We’re excited to see the community take Olmo 3 32B base in many directions. 32B is a loved size for easy deployment on single 80GB+ memory GPUs and even on many laptops, like the MacBook I’m using to write this on.
A model flow – the lifecycle of creating a model
With these strong base models, we’ve created a variety of post-training checkpoints to showcase the many ways post-training can be done to suit different needs. We’re calling this a “Model Flow.” For post-training, we’re releasing Instruct versions – short, snappy, intelligent, and useful especially for synthetic data en masse (e.g. recent work by Datology @datologyai on OLMo 2 Instruct), Think versions – thoughtful reasoners with the performance you expect from a leading thinking model on math, code, etc. and RL Zero versions – controlled experiments for researchers understanding how to build post-training recipes that start with large-scale RL on the base model.
The first two post-training recipes are distilled from a variety of leading, open and closed, language models. At the 32B and smaller scale, direct distillation with further preference finetuning and reinforcement learning with verifiable rewards (RLVR) is becoming an accessible and highly capable pipeline. Our post-training recipe follows our recent models: 1) create an excellent SFT set, 2) use direct preference optimization (DPO) as a highly iterable, cheap, and stable preference learning method despite its critics, and 3) finish up with scaled up RLVR. All of these stages confer meaningful improvements on the models’ final performance.

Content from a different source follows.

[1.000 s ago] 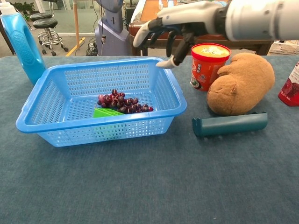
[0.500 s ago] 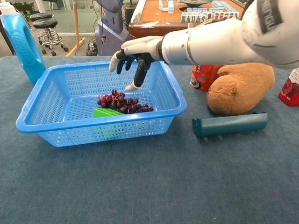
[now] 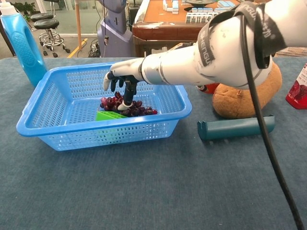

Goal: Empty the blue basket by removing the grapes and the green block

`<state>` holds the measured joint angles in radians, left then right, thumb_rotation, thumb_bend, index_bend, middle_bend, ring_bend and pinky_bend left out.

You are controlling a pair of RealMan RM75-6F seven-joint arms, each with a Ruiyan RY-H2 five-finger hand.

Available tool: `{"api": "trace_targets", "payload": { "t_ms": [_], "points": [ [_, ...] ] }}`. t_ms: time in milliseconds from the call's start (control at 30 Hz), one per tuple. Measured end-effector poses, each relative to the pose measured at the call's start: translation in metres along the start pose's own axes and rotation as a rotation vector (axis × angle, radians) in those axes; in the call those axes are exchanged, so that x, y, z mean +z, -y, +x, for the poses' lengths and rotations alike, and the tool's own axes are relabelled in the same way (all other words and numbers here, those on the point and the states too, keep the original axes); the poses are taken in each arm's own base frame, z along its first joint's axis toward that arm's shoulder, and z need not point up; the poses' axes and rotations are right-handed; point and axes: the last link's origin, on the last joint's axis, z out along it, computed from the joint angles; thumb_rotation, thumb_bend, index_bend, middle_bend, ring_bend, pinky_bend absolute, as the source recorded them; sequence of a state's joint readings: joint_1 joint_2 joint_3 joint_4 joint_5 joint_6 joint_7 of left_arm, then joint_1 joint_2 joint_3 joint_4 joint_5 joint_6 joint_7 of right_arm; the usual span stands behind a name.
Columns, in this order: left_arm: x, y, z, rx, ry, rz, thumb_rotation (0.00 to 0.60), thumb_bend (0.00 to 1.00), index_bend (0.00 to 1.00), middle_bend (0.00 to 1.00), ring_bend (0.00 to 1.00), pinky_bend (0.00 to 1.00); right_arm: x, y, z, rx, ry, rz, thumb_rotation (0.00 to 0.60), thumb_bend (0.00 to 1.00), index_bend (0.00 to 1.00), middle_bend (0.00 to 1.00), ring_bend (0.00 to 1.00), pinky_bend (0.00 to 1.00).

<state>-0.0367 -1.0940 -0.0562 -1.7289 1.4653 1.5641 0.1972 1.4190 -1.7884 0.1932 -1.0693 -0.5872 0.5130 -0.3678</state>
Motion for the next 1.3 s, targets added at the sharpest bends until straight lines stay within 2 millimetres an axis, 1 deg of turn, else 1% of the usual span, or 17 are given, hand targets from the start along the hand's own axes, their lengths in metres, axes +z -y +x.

Instruct models – low latency workhorse
Instruct models today are often somewhat forgotten, but the likes of @aiatmeta Llama 3.1 Instruct and smaller, concise models are some of the most adopted open models of all time. The instruct models we’re building are a major polishing and evolution of the Tülu 3 pipeline – you’ll see many similar datasets and methods, but with pretty much every datapoint or training code being refreshed. Olmo 3 Instruct should be a clear upgrade on Llama 3.1 8B, representing the best 7B scale model from a Western or American company. As scientists we don’t like to condition the quality of our work based on its geographic origins, but this is a very real consideration to many enterprises looking to open models as a solution for trusted AI deployments with sensitive data.
Building a thinking model
What people have most likely been waiting for are our thinking or reasoning models, both because every company needs to have a reasoning model in 2025, but also to clearly open the black box for the most recent evolution of language models. Olmo 3 Think, particularly the 32B, are flagship models of this release, where we considered what would be best for a reasoning model at every stage of training.

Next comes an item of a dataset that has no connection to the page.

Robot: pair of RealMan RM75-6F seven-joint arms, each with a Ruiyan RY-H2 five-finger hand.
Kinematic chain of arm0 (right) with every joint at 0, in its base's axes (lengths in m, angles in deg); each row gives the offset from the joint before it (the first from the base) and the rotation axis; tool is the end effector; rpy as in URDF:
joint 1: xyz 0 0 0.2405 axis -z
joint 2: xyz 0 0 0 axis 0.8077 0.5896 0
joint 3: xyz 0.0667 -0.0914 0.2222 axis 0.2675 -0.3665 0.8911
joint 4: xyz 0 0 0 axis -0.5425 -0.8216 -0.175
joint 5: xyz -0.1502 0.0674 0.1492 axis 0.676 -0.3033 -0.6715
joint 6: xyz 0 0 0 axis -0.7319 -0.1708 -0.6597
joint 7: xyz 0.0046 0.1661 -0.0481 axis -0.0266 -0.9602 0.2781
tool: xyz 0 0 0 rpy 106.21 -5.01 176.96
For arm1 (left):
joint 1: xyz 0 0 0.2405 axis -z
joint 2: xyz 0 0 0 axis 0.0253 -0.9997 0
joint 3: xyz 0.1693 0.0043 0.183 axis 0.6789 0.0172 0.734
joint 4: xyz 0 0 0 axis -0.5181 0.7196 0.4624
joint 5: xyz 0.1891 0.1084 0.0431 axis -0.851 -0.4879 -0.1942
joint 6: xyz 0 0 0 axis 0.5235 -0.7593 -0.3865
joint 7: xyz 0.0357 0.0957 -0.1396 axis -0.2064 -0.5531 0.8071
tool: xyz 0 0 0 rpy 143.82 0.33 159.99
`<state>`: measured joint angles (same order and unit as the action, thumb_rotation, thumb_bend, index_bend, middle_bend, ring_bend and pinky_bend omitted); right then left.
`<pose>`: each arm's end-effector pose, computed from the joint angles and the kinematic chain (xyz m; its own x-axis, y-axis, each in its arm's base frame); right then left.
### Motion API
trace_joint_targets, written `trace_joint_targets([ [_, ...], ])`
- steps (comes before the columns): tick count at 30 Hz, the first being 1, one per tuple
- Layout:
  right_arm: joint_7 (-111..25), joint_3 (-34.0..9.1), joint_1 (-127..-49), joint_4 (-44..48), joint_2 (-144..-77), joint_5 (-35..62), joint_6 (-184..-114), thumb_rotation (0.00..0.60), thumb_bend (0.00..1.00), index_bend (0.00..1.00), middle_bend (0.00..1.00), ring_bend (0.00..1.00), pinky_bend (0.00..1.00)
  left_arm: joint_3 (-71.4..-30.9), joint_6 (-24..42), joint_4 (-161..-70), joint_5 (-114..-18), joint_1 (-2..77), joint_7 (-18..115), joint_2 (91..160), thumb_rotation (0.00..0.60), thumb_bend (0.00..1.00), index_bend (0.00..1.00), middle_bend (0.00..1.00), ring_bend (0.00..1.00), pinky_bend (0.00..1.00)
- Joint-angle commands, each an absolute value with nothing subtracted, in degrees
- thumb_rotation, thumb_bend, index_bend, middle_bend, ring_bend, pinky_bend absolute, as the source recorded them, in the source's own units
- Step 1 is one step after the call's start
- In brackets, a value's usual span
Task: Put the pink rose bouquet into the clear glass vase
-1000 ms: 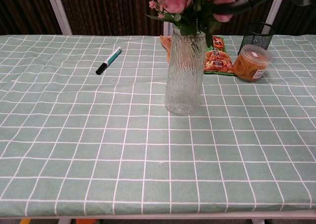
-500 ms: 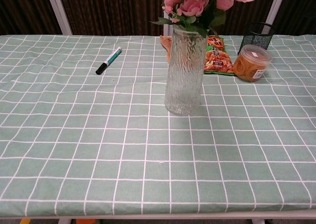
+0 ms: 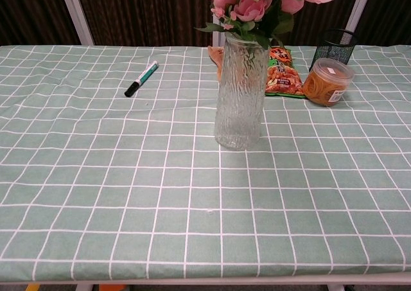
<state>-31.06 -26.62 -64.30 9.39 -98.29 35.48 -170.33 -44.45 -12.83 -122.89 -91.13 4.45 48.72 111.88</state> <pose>-0.3276 -0.2183 0.1067 0.6164 -0.0506 0.7858 -0.7864 -0.0902 0.6111 -0.3526 0.1970 0.1396 0.5128 0.0153 0.8584 0.8580 0.0262 -0.5130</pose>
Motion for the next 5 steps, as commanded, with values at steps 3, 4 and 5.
trace_joint_targets([
  [3,-33.7,-27.2,-61.7,7.1,-99.3,36.7,-172.2,0.600,0.11,0.00,0.00,0.00,0.00,-44.5,-13.1,-122.9,-91.4,4.5,48.7,112.1,0.600,0.01,0.08,0.00,0.00,0.04],
  [4,-34.3,-27.3,-61.3,6.6,-99.4,37.0,-172.5,0.600,0.11,0.00,0.00,0.00,0.00,-44.5,-13.2,-122.8,-91.4,4.5,48.8,112.3,0.600,0.01,0.08,0.00,0.00,0.04],
  [5,-34.9,-27.2,-61.1,6.3,-99.4,37.1,-172.5,0.600,0.11,0.00,0.00,0.00,0.00,-44.5,-13.2,-122.8,-91.3,4.4,48.9,112.3,0.600,0.01,0.08,0.00,0.00,0.04],
])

Extensive effort (ask me IRL about more war stories) went into every stage of the post-training of the Think models. We’re impressed by the magnitude of gains that can be achieved in each stage – neither SFT nor RL is all you need at these intermediate model scales.
First we built an extensive reasoning dataset for supervised finetuning (SFT), called Dolci-Think-SFT, building on very impactful open projects like OpenThoughts3, Nvidia’s Nemotron Post-training, Prime Intellect’s SYNETHIC-2, and many more open prompt sources we pulled forward from Tülu 3 / OLMo 2. Datasets like this are often some of our most impactful contributions (see the Tülu 3 dataset as an example in Thinking Machine’s Tinker :D @thinkymachines @tinker_api – please add Dolci-Think-SFT too, and Olmo 3 while you’re at it, the architecture is very similar to Qwen which you have).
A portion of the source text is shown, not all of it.